L’Alien, justement, ne se montre pas tout de suite. Il attend sagement que l’ambiance monte pour venir baver de l’acide. En attendant, Ripley se retrouve seule (« isoléééée, isoléééée, je ne partirai plus jamaaaaaaais ») sur un vaisseau à l’abandon ou presque. Dans la première heure, l’objectif consiste à rétablir le courant en actionnant plusieurs générateurs. Et malgré la progression forcément cloisonnée et orientée, il est déjà possible de galérer. Spéciale dédicace à cette trappe dans le sol du bar, que je n’ai aperçue qu’à mon dixième passage. La suite nous fait découvrir un compagnon qui nous explique la situation : les survivants du vaisseau sont déboussolés et ne se font plus confiance. Mieux vaut les éviter en s’accroupissant dans la pénombre, classique. Et puis, il y a le « monstre ».

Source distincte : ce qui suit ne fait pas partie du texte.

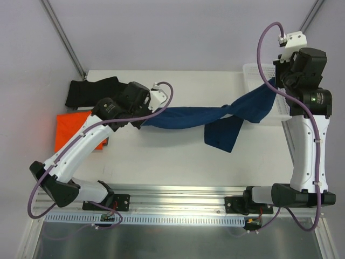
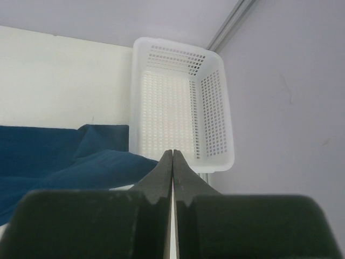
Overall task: Fold and stack the t-shirts
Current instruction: Flatten the tshirt out
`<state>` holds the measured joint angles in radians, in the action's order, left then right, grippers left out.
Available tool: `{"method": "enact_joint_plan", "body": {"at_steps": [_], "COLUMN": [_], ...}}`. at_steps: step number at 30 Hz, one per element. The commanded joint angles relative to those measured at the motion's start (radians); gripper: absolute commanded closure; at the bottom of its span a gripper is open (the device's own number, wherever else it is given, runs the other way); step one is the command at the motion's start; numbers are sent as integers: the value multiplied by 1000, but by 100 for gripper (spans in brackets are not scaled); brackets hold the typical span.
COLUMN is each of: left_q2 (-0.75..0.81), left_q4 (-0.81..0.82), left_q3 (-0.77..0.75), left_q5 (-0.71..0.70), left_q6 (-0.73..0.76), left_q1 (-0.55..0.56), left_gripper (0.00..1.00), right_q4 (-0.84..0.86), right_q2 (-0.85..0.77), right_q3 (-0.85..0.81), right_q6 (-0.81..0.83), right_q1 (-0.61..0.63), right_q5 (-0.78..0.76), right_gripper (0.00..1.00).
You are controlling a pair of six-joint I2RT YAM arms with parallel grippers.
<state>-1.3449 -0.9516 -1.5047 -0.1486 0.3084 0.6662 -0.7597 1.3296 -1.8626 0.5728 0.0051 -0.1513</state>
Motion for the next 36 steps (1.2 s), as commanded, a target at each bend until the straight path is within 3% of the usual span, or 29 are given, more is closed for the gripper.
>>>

Rien de particulier à signaler pour l’instant en termes de gameplay. Une seule attaque de mêlée sur toute cette première séquence, des déplacements, des actions contextuelles et l’initiation à la fabrication d’objets. Sur ce dernier point, le vaisseau est bien fourni en éléments à récolter, qui serviront à fabriquer des outils tels qu’une seringue de soins. Ces éléments ressortent du décor sans détruire l’ambiance visuelle. Le contraire serait d’ailleurs dommage, car le vaisseau a de la gueule avec ses éclairages pertinents.

Outre les cinématiques, des messages audio enregistrés sont là pour raconter les événements vécus par les (anciens) occupants du vaisseau (comme dans Bioshock). La toile narrative du jeu semble suffisamment solide pour étoffer cette partie de cache-cache avec l’Alien… qui va seulement commencer.